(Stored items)

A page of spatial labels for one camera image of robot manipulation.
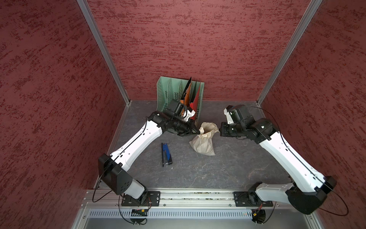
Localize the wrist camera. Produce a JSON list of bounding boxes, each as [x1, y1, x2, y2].
[[224, 105, 255, 126], [164, 100, 196, 122]]

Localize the blue black stapler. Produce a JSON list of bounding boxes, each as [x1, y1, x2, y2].
[[162, 143, 173, 167]]

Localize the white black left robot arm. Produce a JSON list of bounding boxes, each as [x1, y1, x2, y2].
[[98, 108, 199, 204]]

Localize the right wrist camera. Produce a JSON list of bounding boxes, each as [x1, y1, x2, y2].
[[224, 105, 255, 126]]

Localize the aluminium corner post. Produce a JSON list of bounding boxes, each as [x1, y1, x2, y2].
[[77, 0, 131, 106], [256, 0, 323, 106]]

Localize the orange folder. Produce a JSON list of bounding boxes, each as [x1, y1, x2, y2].
[[180, 84, 192, 106]]

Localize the right aluminium corner post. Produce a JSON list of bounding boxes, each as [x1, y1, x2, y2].
[[256, 0, 323, 106]]

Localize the beige cloth soil bag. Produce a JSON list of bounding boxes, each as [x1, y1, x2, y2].
[[189, 122, 219, 156]]

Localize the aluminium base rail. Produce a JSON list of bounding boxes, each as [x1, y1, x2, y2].
[[81, 187, 304, 210]]

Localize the black mounting plate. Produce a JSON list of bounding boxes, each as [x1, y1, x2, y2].
[[233, 191, 274, 208], [121, 191, 161, 207]]

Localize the left aluminium corner post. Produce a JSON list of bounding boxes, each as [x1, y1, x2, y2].
[[77, 0, 131, 106]]

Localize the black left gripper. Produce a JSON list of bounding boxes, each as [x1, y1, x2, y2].
[[171, 116, 200, 135]]

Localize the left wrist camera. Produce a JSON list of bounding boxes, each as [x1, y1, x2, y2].
[[164, 100, 196, 122]]

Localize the green perforated file organizer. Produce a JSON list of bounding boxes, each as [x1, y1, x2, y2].
[[156, 76, 205, 123]]

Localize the black folder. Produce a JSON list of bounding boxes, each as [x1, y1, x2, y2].
[[182, 77, 192, 99]]

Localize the red folder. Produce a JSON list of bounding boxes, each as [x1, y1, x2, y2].
[[189, 82, 201, 120]]

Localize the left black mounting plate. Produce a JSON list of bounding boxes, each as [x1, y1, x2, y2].
[[121, 191, 161, 207]]

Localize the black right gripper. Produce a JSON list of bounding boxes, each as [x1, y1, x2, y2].
[[219, 121, 246, 135]]

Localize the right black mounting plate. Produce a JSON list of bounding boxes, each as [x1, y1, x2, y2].
[[233, 191, 274, 208]]

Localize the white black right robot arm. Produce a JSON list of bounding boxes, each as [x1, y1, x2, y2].
[[219, 118, 336, 215]]

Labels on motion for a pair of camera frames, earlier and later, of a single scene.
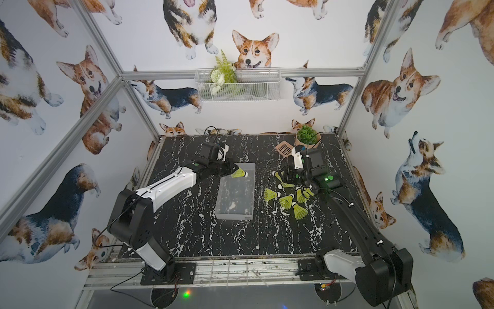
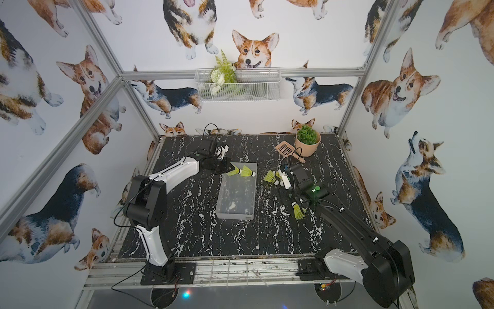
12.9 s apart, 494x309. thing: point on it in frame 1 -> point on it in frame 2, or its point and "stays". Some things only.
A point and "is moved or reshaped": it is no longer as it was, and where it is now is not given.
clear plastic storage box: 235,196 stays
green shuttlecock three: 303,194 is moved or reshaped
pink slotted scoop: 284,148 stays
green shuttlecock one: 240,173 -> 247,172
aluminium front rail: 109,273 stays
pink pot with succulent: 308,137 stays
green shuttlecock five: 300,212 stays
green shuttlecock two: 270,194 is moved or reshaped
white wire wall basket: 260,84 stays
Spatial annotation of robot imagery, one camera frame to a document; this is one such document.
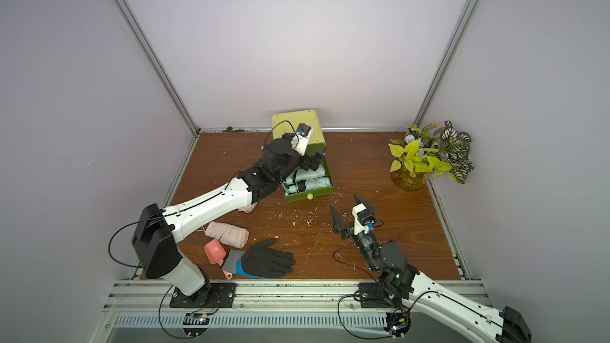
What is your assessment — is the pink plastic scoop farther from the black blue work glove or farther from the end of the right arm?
the end of the right arm

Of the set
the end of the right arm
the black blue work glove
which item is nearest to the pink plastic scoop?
the black blue work glove

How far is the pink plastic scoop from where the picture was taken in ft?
2.60

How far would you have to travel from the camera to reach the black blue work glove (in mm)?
783
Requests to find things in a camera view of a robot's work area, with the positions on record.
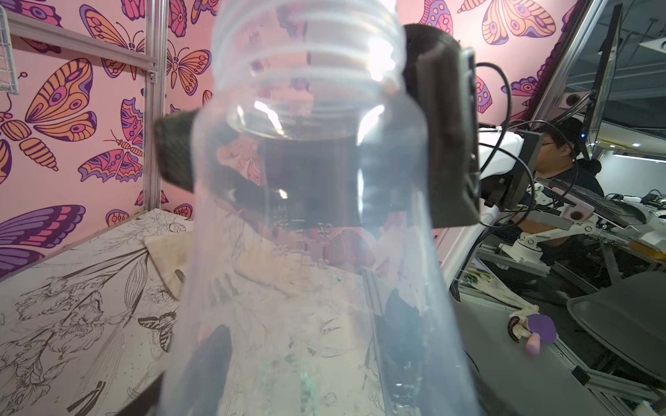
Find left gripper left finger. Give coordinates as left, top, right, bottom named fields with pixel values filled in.
left=118, top=325, right=233, bottom=415

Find beige glove green fingers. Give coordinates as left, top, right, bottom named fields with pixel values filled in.
left=144, top=232, right=194, bottom=300

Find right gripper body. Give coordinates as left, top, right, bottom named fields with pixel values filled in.
left=154, top=24, right=480, bottom=229

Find clear baby bottle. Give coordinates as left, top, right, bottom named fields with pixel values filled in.
left=157, top=1, right=480, bottom=415

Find white wire basket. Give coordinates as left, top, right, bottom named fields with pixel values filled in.
left=0, top=6, right=20, bottom=95

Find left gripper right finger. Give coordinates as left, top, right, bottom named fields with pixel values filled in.
left=374, top=289, right=519, bottom=415

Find person at desk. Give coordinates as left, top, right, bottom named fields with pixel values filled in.
left=512, top=116, right=607, bottom=245

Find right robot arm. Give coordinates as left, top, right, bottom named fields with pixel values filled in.
left=208, top=24, right=539, bottom=280

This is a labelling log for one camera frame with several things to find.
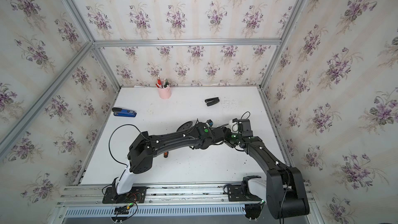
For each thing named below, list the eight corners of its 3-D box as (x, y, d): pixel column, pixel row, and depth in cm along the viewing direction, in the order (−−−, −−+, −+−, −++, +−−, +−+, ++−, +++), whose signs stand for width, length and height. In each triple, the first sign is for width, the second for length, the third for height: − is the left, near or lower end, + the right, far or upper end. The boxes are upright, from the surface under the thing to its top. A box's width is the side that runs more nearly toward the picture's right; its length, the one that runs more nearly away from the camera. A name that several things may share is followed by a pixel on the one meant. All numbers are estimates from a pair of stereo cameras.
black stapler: (207, 106, 111) (207, 104, 109) (204, 101, 114) (205, 99, 112) (220, 102, 113) (220, 100, 111) (217, 98, 116) (217, 96, 114)
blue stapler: (113, 115, 106) (110, 111, 103) (116, 111, 108) (113, 107, 105) (135, 117, 105) (132, 113, 102) (136, 113, 107) (134, 109, 104)
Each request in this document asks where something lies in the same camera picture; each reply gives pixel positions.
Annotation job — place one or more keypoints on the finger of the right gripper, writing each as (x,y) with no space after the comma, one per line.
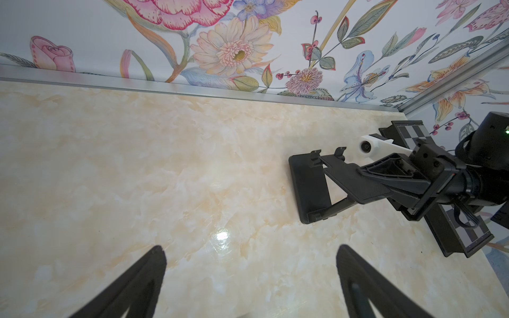
(392,166)
(414,204)

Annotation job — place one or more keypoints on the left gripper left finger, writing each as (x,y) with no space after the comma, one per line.
(135,293)

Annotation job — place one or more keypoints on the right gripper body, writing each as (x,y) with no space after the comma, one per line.
(441,178)

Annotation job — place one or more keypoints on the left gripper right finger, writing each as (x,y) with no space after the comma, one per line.
(365,289)

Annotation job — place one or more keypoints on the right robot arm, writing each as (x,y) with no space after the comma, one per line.
(485,149)

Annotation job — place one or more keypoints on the black white chessboard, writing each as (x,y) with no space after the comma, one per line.
(450,236)

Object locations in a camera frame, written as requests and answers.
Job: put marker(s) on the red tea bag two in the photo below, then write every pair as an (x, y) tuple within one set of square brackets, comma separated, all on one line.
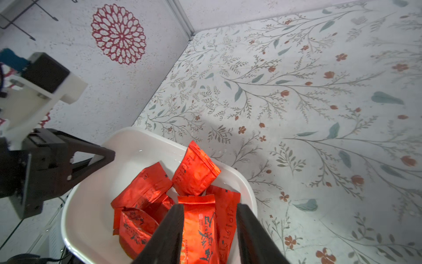
[(226, 205)]

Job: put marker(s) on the black wire wall rack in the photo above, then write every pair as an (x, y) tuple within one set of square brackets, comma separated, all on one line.
[(14, 13)]

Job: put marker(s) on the red tea bag one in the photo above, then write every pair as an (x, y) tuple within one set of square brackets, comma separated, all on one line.
[(195, 173)]

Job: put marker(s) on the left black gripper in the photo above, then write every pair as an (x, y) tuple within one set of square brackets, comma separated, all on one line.
[(42, 169)]

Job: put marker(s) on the red tea bag three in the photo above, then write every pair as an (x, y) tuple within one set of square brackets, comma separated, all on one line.
[(135, 228)]

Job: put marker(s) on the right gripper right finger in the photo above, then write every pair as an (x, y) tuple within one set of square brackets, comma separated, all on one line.
[(255, 244)]

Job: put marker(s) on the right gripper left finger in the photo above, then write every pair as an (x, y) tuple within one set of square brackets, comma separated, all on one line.
[(164, 247)]

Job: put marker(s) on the red tea bag four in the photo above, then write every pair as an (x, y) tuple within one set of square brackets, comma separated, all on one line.
[(199, 235)]

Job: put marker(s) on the red tea bag five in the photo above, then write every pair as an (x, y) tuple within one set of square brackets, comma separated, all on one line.
[(149, 185)]

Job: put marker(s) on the red tea bag six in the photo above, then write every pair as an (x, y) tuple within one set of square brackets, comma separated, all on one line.
[(159, 208)]

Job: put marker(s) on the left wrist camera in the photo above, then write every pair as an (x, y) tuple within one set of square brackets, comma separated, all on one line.
[(32, 89)]

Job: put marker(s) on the white plastic storage box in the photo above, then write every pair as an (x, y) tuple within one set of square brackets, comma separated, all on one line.
[(87, 219)]

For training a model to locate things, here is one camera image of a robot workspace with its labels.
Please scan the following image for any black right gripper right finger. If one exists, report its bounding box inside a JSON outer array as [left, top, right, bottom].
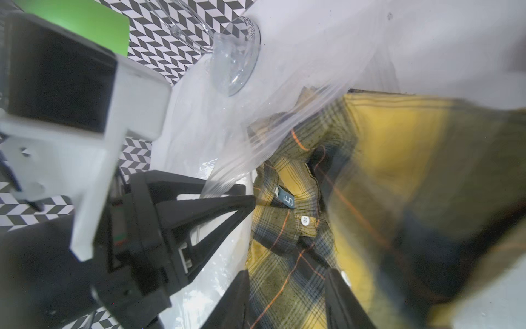
[[325, 268, 375, 329]]

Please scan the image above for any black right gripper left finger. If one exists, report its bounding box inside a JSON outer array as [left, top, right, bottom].
[[201, 270, 250, 329]]

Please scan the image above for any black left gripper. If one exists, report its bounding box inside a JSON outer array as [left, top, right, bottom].
[[1, 171, 256, 328]]

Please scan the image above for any yellow plaid shirt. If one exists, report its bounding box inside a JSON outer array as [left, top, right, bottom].
[[245, 90, 525, 328]]

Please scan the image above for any clear plastic vacuum bag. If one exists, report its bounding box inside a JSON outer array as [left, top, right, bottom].
[[152, 1, 525, 328]]

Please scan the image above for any metal glass holder stand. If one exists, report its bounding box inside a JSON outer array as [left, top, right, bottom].
[[146, 1, 261, 97]]

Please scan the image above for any green plastic wine glass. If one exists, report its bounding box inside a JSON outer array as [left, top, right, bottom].
[[15, 0, 130, 57]]

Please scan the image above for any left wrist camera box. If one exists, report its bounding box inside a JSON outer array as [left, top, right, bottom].
[[1, 12, 171, 261]]

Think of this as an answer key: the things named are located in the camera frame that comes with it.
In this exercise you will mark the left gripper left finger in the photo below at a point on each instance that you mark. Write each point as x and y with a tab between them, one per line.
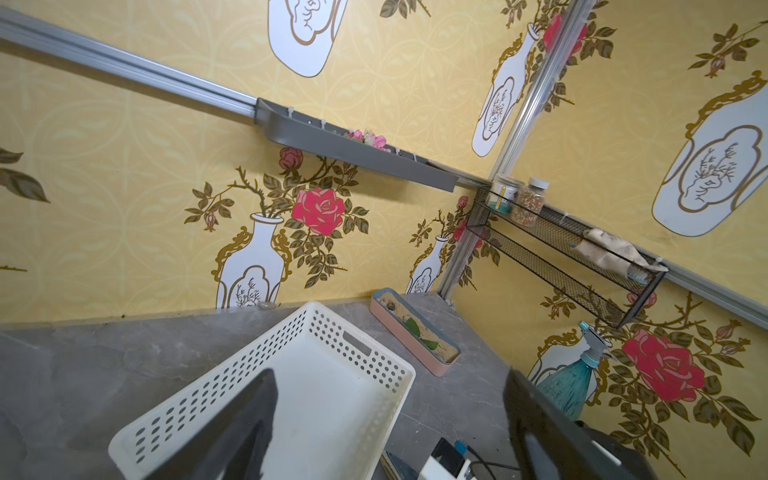
232	445

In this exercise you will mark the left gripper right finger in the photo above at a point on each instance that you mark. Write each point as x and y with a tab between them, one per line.
546	444

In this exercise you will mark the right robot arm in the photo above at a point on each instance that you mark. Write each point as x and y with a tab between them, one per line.
628	459

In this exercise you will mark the teal spray bottle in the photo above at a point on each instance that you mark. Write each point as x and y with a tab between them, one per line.
566	375

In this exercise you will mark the white plastic basket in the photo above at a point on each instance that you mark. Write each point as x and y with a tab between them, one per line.
339	395

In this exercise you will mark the decorated rectangular tray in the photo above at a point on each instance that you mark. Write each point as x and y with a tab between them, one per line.
431	347

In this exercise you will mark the beige cloth in basket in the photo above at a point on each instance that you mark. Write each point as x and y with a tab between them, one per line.
617	255

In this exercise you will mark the grain filled jar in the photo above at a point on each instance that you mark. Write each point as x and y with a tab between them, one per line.
529	202

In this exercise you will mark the white lid jar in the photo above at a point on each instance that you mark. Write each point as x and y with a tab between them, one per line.
503	192

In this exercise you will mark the pink artificial flower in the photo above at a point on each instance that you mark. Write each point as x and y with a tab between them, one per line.
368	137

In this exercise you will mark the black wire wall basket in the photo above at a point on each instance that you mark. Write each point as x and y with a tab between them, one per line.
546	250

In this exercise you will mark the grey wall shelf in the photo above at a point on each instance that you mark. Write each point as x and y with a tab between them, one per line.
303	132

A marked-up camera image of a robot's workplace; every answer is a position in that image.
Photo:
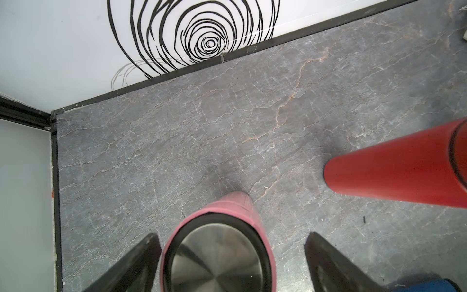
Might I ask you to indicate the red thermos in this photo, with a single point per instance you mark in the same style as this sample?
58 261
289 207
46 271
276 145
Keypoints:
428 167

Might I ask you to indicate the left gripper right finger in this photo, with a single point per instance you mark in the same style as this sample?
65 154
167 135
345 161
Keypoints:
331 271

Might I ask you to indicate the blue cloth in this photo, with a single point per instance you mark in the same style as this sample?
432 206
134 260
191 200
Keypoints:
438 285

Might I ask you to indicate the pink thermos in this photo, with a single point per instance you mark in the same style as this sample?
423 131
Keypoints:
220 248

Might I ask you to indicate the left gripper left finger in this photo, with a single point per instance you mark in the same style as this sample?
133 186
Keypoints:
135 272

* **Task directions**
I'd like the lines above from the one with "Find person at" up to and including the one with "This is a labelling" copied exactly, with no other lines.

* **Answer for this exercise**
Find person at desk. Give coordinates as left, top, right, bottom named fields with pixel values filled in.
left=512, top=116, right=607, bottom=245

Find right robot arm. Give coordinates as left, top, right, bottom named fields with pixel values filled in.
left=208, top=24, right=539, bottom=280

This is a labelling log for one camera frame with several things to find.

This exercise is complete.